In September 2019, Cool Ideas was the target of a multi‑wave DDoS attack that employed a carpet‑bombing technique. The assault used DNS and CLDAP amplification to flood thousands of random customer IP addresses within the provider’s network. This traffic distribution overwhelmed border routers and caused intermittent connectivity loss for many users. The attack persisted despite attempts to restore service, demonstrating the scale of the disruption.

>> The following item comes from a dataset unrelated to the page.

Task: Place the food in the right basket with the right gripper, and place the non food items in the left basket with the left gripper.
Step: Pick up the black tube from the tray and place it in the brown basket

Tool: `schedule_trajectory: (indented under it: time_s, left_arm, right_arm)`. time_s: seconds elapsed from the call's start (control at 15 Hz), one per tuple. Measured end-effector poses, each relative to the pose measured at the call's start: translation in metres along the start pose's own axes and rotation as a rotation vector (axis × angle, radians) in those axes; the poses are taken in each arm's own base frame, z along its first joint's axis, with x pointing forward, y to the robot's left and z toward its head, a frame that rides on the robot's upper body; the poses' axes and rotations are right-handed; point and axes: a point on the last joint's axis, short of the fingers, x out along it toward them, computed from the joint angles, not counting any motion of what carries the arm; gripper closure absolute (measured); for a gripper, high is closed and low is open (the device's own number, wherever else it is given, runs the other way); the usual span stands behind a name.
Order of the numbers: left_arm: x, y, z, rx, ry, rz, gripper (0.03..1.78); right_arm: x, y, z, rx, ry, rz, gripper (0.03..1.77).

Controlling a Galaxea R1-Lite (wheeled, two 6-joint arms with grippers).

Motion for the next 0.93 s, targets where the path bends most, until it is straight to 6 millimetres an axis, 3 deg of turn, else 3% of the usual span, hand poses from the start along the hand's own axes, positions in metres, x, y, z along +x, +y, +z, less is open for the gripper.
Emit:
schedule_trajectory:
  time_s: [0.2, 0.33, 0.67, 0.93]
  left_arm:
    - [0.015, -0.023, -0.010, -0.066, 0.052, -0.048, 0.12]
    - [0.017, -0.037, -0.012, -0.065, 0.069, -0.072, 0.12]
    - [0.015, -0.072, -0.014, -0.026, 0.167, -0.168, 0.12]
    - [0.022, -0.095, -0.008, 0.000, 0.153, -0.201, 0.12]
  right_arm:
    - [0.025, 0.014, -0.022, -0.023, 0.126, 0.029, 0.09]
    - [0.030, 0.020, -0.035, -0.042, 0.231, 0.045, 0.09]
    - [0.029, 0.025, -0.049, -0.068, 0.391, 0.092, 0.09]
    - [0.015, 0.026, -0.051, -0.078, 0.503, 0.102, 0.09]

The incident highlighted Cool Ideas’ exposure to sophisticated volumetric attacks that evade traditional flow‑based detection. By spreading traffic across numerous endpoints, the attackers avoided concentrating on a single point that could be easily mitigated. The event underscored the importance of scalable mitigation capabilities for ISPs operating at national scale. It also revealed that the provider’s network architecture was susceptible to amplification‑based floods.
Public sources do not disclose details about Cool Ideas’ ownership structure or any parent‑subsidiary relationships. Consequently, there is no explicit information indicating whether the company is independently owned or part of a larger conglomerate. The available material focuses on the technical nature of the service disruption rather than corporate governance.
The 2019 DDoS episode serves as a case study of how carpet‑bombing techniques can affect an ISP’s service delivery. It illustrates the need for adaptive mitigation strategies that can handle traffic spread across many endpoints. Stakeholders in the South African telecommunications sector can reference this event when evaluating network resilience measures.